__EXERCISE__
Precisely the lines from the one with "In this exercise you will select point(s) on the plastic" through the end of the data, both included, must make up the response, each restated word for word.

__RECORDS FOR THIS EXERCISE__
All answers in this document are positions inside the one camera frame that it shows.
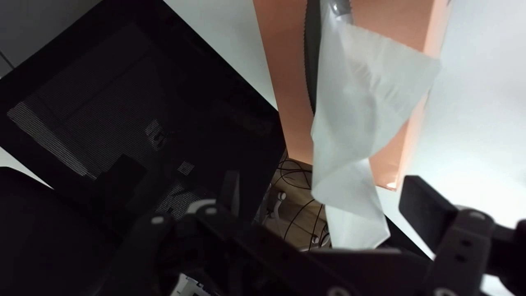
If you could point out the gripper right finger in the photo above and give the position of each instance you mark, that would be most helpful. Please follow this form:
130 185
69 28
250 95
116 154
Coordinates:
460 246

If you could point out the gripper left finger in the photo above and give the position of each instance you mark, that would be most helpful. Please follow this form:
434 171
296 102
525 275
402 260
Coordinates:
246 242

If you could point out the orange tissue box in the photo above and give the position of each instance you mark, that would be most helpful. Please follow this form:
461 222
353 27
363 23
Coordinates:
283 74

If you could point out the white tissue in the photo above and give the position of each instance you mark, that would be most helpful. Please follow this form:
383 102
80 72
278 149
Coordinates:
361 102

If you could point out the black mesh office chair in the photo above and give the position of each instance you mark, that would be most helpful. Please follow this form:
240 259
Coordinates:
123 102

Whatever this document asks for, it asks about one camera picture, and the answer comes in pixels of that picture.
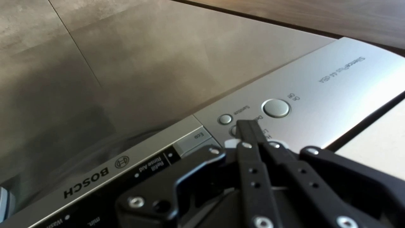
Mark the silver dishwasher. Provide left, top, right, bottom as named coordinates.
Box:
left=0, top=36, right=405, bottom=228

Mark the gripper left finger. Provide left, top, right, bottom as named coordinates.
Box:
left=115, top=120, right=284, bottom=228

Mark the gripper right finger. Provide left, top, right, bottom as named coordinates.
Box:
left=252, top=120, right=405, bottom=228

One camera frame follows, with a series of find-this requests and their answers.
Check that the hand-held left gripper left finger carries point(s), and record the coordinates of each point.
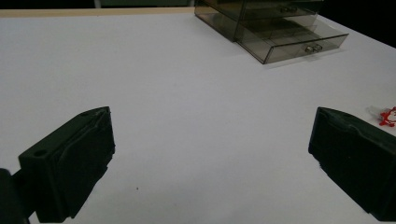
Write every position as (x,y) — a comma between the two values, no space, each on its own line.
(68,158)

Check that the smoky transparent drawer organizer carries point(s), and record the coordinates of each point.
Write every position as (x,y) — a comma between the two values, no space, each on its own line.
(249,15)

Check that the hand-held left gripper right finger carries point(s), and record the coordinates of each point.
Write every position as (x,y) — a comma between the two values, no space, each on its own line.
(355,155)

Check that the smoky transparent open drawer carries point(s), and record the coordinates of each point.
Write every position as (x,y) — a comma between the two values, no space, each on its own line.
(289,40)

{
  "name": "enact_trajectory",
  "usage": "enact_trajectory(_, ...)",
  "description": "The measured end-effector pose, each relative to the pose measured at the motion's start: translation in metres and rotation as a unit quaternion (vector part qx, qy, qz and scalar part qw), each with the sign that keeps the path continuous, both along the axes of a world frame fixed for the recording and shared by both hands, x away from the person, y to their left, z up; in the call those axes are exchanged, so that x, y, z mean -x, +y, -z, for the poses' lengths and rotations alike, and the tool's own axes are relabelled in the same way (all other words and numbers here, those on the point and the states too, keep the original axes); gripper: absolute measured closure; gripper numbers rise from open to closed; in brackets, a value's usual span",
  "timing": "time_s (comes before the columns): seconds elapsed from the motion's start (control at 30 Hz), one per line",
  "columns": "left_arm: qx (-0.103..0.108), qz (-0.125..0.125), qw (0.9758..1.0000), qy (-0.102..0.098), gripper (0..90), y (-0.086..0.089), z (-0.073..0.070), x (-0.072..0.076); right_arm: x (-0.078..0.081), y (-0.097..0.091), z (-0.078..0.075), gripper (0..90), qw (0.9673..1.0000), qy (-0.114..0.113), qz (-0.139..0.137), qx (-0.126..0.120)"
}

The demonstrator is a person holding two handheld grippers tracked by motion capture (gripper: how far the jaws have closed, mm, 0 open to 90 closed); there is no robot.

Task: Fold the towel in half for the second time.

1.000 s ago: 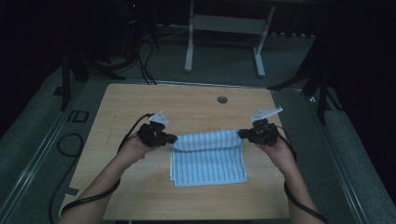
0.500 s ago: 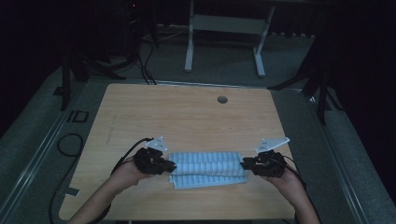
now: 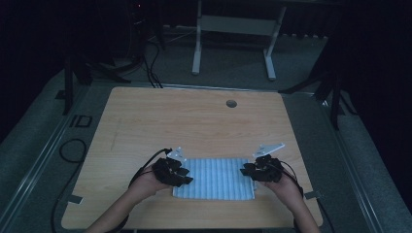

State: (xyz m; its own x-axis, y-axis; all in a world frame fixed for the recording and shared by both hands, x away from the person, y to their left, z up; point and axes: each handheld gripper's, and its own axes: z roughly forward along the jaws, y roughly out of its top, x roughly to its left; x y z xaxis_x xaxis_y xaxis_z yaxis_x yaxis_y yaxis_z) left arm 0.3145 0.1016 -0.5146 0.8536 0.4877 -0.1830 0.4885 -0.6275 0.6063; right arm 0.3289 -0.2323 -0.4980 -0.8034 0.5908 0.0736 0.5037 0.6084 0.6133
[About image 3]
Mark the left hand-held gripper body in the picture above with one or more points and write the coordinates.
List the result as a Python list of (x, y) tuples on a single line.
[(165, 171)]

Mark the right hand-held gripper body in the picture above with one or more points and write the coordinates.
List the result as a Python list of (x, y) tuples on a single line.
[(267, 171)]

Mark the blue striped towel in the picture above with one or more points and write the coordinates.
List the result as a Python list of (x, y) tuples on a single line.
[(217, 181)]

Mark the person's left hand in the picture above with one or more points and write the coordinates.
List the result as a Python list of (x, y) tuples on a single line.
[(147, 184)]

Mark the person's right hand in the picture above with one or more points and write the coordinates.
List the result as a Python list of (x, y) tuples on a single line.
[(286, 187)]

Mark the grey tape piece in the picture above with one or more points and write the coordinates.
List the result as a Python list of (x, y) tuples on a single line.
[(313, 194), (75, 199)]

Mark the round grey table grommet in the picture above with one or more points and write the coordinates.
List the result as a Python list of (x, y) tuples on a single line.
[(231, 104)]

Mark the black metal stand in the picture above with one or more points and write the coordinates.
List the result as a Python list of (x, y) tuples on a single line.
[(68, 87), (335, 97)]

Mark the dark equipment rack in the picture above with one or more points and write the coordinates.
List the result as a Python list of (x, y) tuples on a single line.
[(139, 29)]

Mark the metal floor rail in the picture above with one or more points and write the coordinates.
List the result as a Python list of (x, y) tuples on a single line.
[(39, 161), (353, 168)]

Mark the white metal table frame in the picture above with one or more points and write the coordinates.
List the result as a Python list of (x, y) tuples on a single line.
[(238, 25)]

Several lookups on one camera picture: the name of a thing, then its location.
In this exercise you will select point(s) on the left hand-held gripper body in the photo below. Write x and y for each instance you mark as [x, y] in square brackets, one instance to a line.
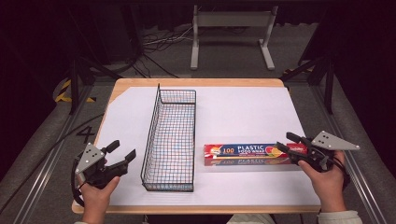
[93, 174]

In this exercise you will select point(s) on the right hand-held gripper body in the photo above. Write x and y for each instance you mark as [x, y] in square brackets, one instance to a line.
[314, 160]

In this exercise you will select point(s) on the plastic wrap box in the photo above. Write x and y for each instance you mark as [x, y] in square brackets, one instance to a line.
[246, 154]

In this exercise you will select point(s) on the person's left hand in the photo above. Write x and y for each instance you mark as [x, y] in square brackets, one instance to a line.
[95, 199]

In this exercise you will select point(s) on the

__EXERCISE SOLUTION__
In this exercise you will select point(s) on the plastic wrap box in the photo above. Write x and y for each instance you mark as [x, y] in square brackets, one instance to a line.
[246, 154]

In this exercise you will select point(s) on the person's left hand in the photo above. Write x and y for each instance you mark as [x, y] in square brackets, one instance to a line.
[95, 199]

In this exercise you will select point(s) on the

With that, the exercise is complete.